名大の専門科目(小論文)は、評論文の読解と小論文が合わさった形式をとっています。すべての専攻の受験者が同じ問題を解くので、専門的な事項を問題として問われることはありません。そのため、自らの専門としたい分野の話題を小論文のなかにうまく混ぜ込む必要がありました。
ひとまず評論文を読むことに慣れるために、『ちくま評論入門』を使用しました。
8月
8月末の学力試験に向けて、平日は1日中、学校の図書館で勉強をしていました。
小論文は過去問を解いて先生に見ていただくことを繰り返しながら、文学研究における問題意識を深めるため、研究したい時代・作家の作品の読解や、関連する学術書をひろく読みました。
英語は『英語長文問題精講』を繰り返し解いていました。
9月
口述試験対策として、希望する指導教員の著作を読んだり、シラバスを見て雰囲気を把握したりしていました。
試験当日
試験内容
外国語(英語)
下線部を和訳せよ、という問で、そんなん誰も知らんやろという単語が出てきましたが、文脈に沿ってなんとなくで埋めれば大丈夫です。基本的な長文読解の対策をしていれば、そんなに困ることはないと思います。
小論文
過去問では、まず評論文を読み、それについての読解2題+関連する小論文1題という構成でしたが、私の受験時には提示された評論文に関する小論文3題という形式でした。
ざっくりとしか覚えていないのですが、ことばの力をテーマにした評論文であったと思います。
面接
- 何を学びたいのか、研究したいのか
- 古典を読めるのか
- (何を研究したいのかに関連して)計量テクスト分析とは実際にどのようなことをするつもりか、何ができるのか
など
現在、名大の日本文学は古典(中古・近世)がご専門の先生しかいらっしゃらず、近代文学の先生は大学院のみの専攻(日本文化学)に所属していらっしゃるため、面接では「古典メインの研究室に入って近代をやりたいと言い張る強情者」になってしまいました。

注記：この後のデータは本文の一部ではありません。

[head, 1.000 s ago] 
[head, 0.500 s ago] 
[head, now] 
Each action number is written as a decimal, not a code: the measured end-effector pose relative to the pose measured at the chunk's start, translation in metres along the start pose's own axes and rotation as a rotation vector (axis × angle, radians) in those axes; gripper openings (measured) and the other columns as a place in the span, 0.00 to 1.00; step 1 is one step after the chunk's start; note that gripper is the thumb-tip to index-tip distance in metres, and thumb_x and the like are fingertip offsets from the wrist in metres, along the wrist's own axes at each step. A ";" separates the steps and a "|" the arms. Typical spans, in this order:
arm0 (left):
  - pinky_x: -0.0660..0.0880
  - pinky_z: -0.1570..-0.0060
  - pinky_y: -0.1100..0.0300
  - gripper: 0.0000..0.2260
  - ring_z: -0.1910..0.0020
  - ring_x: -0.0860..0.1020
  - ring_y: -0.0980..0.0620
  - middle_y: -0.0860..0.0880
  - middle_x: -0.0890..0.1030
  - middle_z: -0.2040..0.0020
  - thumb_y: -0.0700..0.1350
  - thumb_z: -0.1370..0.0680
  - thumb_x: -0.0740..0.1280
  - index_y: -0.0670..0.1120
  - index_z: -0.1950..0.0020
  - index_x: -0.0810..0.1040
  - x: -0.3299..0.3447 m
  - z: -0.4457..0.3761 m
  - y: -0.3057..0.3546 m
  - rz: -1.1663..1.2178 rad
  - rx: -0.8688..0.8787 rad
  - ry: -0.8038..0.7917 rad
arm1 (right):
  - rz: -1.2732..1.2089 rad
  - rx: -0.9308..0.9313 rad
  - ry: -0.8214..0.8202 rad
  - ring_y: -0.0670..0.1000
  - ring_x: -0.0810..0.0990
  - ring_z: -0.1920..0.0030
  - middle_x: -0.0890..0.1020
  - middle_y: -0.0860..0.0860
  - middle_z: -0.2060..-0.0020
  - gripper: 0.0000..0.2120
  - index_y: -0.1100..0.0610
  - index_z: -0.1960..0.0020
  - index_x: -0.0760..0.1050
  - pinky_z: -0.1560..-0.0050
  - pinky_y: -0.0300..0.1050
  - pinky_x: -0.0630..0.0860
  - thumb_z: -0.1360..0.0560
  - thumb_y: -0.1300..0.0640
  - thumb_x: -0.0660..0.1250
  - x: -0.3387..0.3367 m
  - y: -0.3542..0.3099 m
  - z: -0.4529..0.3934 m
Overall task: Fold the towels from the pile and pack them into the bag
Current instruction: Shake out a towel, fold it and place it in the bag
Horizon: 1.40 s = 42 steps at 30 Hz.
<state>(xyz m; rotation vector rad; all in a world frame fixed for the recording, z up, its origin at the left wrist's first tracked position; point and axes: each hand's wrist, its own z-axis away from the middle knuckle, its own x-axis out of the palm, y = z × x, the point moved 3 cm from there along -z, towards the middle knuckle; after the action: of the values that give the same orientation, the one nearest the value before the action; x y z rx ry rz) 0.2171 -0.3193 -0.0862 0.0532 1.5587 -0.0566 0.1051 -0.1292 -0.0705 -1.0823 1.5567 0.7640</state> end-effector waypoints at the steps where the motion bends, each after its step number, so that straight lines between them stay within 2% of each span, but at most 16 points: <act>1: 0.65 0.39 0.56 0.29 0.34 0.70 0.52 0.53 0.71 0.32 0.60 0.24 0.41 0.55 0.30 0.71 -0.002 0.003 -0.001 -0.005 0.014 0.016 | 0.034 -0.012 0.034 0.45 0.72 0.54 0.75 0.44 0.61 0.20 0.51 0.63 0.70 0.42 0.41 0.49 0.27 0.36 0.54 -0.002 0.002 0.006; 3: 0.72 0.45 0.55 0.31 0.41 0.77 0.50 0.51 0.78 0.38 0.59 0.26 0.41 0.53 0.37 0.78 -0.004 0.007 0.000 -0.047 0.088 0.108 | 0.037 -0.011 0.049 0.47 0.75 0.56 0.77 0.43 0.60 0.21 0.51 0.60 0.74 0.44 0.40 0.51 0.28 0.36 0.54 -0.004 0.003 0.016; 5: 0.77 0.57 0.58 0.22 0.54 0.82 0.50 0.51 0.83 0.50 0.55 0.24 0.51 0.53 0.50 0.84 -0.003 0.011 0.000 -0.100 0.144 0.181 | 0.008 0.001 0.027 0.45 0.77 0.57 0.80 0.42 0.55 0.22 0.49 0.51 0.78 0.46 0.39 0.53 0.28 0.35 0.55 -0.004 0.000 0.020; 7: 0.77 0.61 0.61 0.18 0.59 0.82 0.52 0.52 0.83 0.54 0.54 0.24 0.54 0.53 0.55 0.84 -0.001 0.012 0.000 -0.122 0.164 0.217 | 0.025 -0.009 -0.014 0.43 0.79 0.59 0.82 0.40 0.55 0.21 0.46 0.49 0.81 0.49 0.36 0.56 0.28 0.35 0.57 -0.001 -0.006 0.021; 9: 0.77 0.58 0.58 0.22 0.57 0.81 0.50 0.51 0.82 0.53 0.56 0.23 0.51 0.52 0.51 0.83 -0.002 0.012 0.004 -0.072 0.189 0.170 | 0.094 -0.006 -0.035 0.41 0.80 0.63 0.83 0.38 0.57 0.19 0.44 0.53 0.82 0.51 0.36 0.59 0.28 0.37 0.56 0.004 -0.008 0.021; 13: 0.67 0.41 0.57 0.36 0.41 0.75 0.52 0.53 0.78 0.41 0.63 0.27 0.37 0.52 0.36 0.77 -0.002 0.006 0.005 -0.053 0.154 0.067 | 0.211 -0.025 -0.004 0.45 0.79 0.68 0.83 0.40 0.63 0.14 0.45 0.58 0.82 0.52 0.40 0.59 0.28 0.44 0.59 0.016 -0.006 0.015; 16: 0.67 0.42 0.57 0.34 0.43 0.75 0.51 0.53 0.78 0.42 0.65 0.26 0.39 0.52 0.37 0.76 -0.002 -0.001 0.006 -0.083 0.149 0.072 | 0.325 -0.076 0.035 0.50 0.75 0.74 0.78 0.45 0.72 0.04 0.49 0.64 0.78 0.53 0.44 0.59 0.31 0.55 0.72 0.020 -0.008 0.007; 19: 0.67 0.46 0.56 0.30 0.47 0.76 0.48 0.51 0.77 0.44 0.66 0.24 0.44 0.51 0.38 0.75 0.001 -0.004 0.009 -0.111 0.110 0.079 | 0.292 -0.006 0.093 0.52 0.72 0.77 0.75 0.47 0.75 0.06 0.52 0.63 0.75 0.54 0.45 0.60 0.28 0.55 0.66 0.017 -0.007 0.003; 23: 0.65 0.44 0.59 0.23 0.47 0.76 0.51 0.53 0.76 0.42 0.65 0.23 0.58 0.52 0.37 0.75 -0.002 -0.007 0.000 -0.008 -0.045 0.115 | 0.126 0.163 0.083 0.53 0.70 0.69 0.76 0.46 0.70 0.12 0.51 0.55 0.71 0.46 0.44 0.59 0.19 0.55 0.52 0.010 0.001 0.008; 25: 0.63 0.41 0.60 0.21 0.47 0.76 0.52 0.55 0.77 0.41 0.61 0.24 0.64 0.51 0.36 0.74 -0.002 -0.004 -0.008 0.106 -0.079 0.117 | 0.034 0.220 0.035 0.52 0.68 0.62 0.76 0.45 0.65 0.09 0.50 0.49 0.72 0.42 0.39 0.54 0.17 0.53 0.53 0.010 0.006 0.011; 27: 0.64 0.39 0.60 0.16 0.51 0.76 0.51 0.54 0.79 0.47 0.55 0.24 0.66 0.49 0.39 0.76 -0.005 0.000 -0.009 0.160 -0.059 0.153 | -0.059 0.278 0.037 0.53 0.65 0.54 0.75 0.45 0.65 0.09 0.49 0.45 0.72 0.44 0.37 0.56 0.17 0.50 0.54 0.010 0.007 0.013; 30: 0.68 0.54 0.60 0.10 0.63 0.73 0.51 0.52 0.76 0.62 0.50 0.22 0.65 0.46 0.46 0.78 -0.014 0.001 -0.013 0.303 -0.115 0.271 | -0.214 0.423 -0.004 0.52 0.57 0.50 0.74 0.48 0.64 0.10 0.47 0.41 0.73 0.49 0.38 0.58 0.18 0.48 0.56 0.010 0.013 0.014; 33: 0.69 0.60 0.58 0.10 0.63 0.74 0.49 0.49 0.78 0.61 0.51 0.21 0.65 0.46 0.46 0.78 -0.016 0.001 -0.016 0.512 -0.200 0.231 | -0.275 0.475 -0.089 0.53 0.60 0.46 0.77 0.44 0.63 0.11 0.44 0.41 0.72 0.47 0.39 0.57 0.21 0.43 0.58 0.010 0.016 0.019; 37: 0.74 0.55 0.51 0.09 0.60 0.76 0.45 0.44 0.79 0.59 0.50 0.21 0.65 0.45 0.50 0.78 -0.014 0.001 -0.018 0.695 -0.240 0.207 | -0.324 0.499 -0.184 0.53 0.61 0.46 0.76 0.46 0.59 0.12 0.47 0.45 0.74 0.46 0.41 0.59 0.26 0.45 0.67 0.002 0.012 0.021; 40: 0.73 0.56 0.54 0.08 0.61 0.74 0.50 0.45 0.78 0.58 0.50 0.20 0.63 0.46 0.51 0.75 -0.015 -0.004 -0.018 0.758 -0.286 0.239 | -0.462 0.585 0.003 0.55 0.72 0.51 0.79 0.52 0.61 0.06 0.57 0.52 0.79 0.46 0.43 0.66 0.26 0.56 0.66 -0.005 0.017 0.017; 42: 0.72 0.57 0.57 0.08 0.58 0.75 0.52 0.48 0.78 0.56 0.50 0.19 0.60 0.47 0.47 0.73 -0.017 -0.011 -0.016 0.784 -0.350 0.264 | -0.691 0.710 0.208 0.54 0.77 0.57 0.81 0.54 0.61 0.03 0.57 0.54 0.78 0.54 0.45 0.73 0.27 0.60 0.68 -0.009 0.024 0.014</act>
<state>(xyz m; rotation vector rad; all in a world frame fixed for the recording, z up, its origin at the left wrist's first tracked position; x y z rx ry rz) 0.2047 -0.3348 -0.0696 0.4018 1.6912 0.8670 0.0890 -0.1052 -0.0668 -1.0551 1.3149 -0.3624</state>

もちろん日本文学研究室でも近代文学で卒論を書くことはできますが、研究室にいらっしゃるのは古典がご専門の先生方ですので、なぜうちの大学に来るのか?と疑問視されてしまいました。
学部2年では、まだ研究領域も定まっていないのが普通ですので、面接において先生とあまり一致しない専門領域を強く主張するのは避けた方が良いかもしれません。

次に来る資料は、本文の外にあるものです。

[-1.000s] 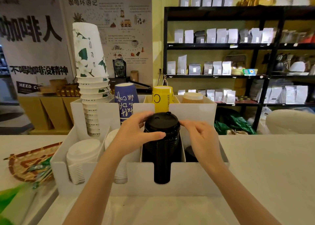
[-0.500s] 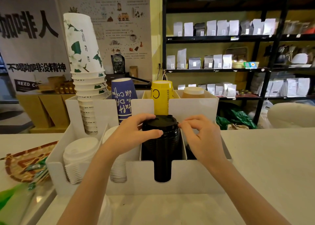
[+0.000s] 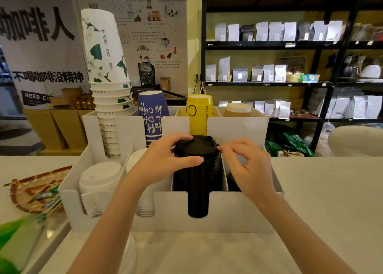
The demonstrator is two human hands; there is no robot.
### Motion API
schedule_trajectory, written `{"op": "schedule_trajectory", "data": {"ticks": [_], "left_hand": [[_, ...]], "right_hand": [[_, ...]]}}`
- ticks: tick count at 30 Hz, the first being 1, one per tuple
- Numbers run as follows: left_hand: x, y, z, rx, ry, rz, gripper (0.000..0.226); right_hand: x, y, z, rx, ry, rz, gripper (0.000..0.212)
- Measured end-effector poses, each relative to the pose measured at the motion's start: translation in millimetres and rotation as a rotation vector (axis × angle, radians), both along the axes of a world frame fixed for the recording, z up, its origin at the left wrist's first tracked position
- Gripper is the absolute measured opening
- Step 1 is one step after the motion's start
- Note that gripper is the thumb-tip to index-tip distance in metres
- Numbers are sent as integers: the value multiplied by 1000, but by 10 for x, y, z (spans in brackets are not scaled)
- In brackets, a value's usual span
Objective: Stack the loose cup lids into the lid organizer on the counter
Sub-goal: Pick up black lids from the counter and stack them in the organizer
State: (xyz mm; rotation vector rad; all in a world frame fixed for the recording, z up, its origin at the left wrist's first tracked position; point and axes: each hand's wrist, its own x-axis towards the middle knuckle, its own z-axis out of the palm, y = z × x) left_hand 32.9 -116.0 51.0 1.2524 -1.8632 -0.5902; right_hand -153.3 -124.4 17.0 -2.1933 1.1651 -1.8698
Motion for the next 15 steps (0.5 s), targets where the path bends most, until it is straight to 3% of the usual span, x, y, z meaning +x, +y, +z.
{"op": "schedule_trajectory", "data": {"ticks": [15], "left_hand": [[-36,9,-4,-3,-59,11,52]], "right_hand": [[-24,-20,-41,-41,-5,14,28]]}}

(現状、近代文学で卒論を書く学生は、卒論の指導教員を日本文学研究室の先生にお願いし、日本文化学の先生にアドバイザーとしてのご指導をお願いする形になっています)
また、文転の場合、高専出身の学生が人文系の学問をやる上での基礎学力を持っているのかということを、先生方は非常に心配されます。

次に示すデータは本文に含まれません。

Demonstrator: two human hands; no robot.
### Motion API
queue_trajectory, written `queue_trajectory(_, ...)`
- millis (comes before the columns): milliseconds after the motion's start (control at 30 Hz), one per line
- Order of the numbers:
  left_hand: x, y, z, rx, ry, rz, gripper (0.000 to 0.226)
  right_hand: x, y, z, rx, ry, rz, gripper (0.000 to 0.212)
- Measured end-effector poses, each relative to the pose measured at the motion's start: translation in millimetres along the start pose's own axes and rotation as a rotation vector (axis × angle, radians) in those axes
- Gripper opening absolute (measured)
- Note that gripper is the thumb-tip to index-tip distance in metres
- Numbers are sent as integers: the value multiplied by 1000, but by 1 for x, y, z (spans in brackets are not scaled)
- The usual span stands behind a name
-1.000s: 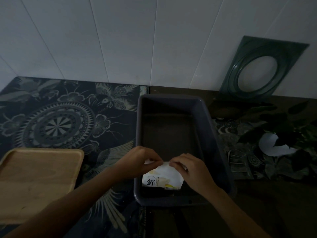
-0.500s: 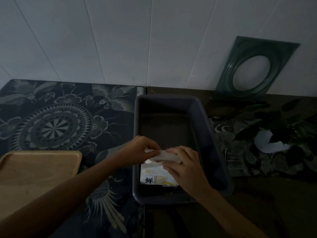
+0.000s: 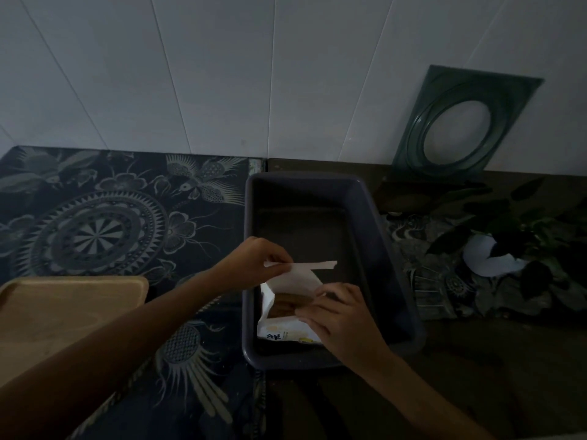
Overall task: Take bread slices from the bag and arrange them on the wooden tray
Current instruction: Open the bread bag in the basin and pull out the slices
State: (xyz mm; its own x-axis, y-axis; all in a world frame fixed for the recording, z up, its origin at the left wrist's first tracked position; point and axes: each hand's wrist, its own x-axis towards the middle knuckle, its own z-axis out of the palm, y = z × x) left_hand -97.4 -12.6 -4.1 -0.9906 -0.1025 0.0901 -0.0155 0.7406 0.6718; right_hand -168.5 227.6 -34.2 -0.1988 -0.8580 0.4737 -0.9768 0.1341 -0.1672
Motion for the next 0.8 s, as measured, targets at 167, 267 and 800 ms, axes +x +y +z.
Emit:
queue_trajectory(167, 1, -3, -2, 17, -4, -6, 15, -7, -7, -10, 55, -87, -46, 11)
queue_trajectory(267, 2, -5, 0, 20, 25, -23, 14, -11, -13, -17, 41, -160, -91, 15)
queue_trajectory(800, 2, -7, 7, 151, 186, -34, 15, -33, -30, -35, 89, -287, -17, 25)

口述試験において、何か問題を出されてその場で解くということはありませんが、基礎的な能力があるかどうかはかなり確認されましたので、前もって勉強を進め、確認されると思って準備しておくと安心であると思います。
後輩に伝えたいこと
倍率は高いですが、問題形式が専門的なことを直接的に問われない小論文であるため、文転する学生には最も受験しやすい大学であると思います。
編入後、はじめは大変でしたが、後期にはゼミ発表などもうまくできるようになりました。不安はつきものですが、何より、好きなことを学びたい方は、踏み出してみることをおすすめします。
何かありましたらinstagramにご連絡ください。
オススメの参考書
石川巧ほか編『文学研究の扉をひらく : 基礎と発展』ひつじ書房,2023年2月.
河野龍也ほか編『大学生のための文学トレーニング 近代編』三省堂, 2012年1月.